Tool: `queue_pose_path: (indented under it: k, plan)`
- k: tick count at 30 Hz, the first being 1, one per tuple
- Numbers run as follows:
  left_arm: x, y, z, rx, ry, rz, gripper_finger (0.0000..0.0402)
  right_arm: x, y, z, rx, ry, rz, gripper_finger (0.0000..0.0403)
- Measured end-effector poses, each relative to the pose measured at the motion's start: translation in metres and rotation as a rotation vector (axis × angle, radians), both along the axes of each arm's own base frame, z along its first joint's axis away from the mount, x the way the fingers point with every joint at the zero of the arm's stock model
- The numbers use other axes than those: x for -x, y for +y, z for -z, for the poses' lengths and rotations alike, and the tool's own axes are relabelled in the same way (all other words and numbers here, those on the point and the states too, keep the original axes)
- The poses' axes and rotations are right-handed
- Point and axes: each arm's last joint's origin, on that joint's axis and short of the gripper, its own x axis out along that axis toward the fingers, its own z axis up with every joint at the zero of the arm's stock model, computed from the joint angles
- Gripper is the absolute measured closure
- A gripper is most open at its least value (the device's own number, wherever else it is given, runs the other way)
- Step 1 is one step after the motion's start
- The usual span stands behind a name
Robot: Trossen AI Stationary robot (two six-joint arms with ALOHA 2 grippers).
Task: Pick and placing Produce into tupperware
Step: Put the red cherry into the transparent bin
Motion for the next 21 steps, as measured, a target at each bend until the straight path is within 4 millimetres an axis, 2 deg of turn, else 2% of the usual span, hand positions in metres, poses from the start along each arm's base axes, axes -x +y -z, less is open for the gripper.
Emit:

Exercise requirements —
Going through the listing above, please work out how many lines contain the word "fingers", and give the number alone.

Completed task —
2